Provided data →
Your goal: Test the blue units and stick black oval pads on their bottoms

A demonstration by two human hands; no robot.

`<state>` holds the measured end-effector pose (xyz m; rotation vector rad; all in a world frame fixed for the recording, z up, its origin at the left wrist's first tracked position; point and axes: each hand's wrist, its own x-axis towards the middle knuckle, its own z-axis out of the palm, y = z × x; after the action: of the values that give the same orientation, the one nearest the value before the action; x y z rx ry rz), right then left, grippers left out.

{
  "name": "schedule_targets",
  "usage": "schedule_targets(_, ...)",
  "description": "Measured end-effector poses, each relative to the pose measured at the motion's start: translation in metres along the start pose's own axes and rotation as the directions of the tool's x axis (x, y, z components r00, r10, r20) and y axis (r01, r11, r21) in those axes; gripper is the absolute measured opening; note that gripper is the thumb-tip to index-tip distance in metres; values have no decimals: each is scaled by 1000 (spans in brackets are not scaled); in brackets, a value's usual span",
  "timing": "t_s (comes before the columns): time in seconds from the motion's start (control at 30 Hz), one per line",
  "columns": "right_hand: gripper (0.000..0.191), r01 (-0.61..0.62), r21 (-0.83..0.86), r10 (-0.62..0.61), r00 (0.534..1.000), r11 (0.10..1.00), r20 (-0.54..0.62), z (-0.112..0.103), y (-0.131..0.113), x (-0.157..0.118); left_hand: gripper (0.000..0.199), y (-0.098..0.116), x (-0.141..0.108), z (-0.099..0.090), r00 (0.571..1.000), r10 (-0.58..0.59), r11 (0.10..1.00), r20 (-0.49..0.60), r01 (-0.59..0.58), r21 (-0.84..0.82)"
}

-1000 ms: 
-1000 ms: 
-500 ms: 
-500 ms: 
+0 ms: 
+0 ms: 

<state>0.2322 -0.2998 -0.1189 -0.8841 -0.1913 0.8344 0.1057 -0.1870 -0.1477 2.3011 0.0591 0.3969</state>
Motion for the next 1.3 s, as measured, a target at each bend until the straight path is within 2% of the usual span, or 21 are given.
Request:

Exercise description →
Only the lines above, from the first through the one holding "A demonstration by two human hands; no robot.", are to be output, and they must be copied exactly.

Answer box →
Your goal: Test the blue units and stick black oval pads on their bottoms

A demonstration by two human hands; no robot.

No more output will be given for this exercise.